Comincia il periodo dove a far moda sono i gioielli imperiali, non solo per la collezione di Napoleone ma anche per i gioielli indossati dall’imperatrice Giuseppina la quale, dimenticando il passato, vive una vita lussuosa e dispendiosa. Una caratteristica degna di nota è la sua passione per il ruolo dei Diamanti come piccole gemme ad esaltazione di una pietra preziosa protagonista a forma ovale o goccia di grandi dimensioni. Celebre la parure di Diamanti e Smeraldi che regalarono alla figlia adottiva di Giuseppina, Stèphanie de Beauharnais, per il suo matrimonio.

Un altro gioiello distintivo di quest’epoca e molto usato è la cintura gioiello che si portava sul capo di abbigliamento stile imperiale, sotto il seno.

Col divorzio da Napoleone dovette rinunciare ai gioielli dell’impero ma portò con sé la sua personale collezione privata che tenne con sé fino alla fine.

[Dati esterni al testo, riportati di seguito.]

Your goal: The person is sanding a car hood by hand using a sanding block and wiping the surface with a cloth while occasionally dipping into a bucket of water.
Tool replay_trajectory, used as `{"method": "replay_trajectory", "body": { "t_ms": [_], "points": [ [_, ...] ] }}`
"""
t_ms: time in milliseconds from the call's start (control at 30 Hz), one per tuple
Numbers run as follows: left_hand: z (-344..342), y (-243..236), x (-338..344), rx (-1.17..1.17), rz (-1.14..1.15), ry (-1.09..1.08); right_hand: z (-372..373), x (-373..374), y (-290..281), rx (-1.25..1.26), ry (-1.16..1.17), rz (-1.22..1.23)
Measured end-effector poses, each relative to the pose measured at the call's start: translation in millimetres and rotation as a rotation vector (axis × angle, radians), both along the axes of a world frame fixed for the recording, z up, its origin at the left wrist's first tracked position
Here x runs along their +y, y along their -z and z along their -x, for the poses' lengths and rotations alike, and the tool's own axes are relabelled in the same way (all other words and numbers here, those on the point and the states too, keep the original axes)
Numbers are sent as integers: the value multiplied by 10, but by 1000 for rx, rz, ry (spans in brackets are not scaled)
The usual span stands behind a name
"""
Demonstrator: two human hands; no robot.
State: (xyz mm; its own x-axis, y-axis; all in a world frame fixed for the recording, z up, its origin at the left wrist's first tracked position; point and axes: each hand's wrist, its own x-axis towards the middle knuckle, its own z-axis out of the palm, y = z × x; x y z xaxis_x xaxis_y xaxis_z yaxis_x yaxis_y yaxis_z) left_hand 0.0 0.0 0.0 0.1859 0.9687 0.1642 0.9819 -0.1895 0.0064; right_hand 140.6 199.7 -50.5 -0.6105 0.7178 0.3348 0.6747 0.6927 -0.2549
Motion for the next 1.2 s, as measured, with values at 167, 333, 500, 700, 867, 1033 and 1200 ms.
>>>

Neanche un anno fa, i gioielli di Diamanti e 38 Zaffiri dello Sri Lanka di Stèphanie de Beauharnais, sono stati messi all’asta a Ginevra. Li ha ereditati solo dopo la morte della legittima erede di Giuseppina, la figlia Ortensia. Tra questi gioielli troviamo il Toi et Moi, anello di fidanzamento che Napoleone donò a Giuseppina e la preziosa parure in Zaffiri e diamanti composta da collana, orecchini, 2 spille, 2 pendenti, un anello e una cintura gioiello sottoseno atto a decorare i capi stile impero che oggi troviamo smontata e riassemblata in una tiara e un bracciale per volontà della figlia mediana di Stèphanie.

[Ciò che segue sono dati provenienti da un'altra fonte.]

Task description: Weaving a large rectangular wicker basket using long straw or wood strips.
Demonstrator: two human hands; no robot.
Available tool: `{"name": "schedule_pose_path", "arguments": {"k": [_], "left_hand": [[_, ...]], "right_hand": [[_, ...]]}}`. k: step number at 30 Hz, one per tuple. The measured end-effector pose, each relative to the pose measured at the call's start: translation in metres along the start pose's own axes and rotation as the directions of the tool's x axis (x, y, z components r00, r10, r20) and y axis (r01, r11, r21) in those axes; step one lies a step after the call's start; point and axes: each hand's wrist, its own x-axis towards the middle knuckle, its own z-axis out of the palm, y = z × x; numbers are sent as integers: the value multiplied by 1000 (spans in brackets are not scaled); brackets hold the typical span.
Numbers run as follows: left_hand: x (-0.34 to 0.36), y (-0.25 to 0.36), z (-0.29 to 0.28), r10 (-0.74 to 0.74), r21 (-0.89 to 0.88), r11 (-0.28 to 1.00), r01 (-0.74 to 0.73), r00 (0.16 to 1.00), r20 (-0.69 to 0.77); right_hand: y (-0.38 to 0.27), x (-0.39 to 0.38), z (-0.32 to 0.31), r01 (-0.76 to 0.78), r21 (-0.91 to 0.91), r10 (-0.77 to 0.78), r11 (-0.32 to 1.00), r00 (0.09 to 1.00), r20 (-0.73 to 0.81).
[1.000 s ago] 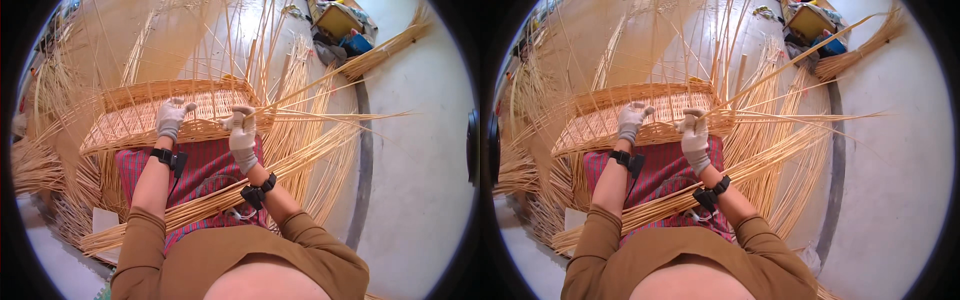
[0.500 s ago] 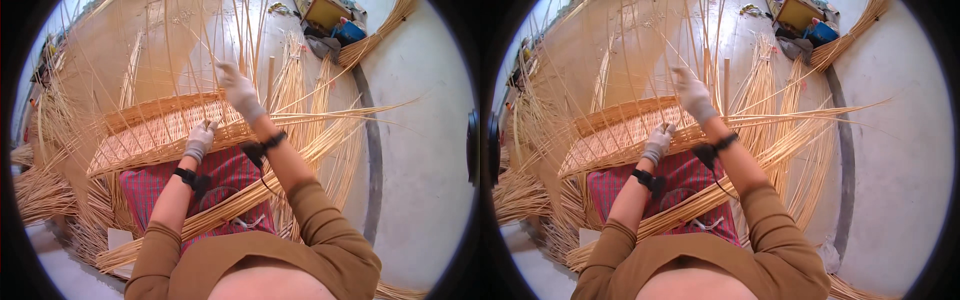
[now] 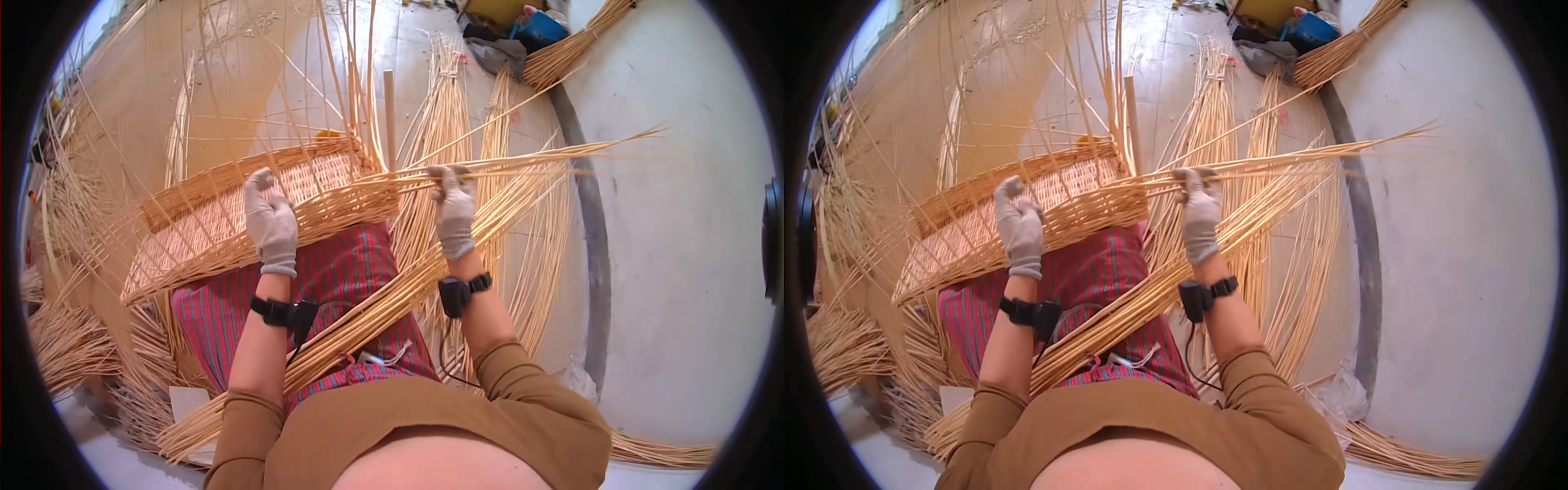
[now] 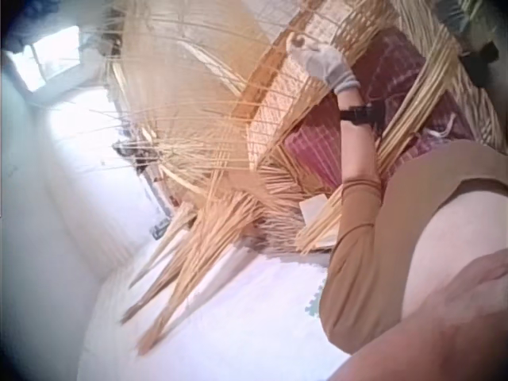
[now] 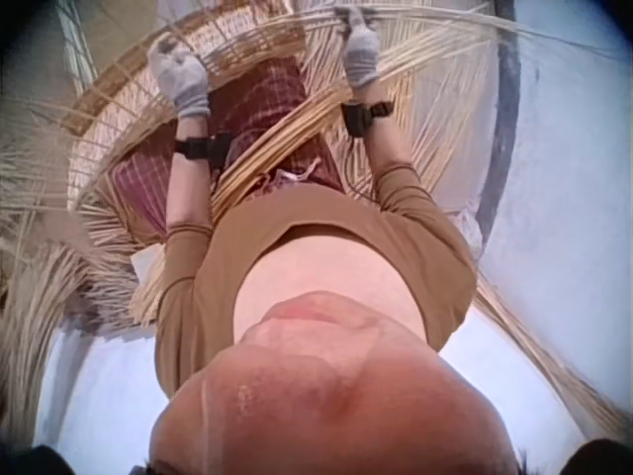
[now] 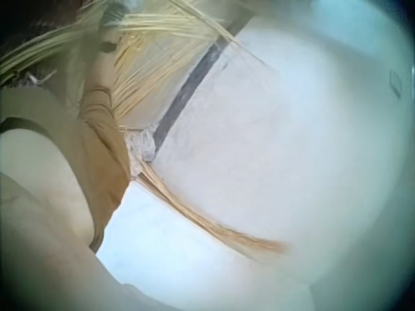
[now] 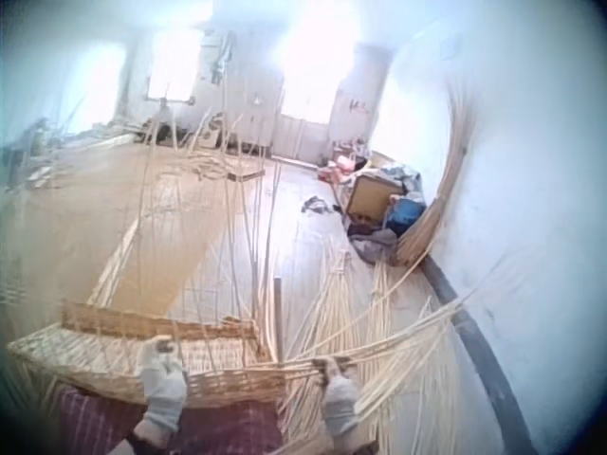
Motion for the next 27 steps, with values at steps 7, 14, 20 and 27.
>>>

Non si sa come ma un anello con Cammeo raffigurante Napoleone è finito nella collezione dei gioielli di Elisabetta II d’Inghilterra.

I gioielli di Napoleone esposti nel 2010 nel Museo dei Diamanti di Anversa comprendevano anelli, collane, orecchini, bracciali e corone, ma anche onorificenze, armi di lusso, piatti e vasi, documenti e stampe, raccontano l’epopea napoleonica, ricordandone i protagonisti, gli episodi storici più celebrati, lo stile di vita della nuova nobiltà che si era stretta attorno a Napoleone e le gioie dell’Imperatrice Giuseppina.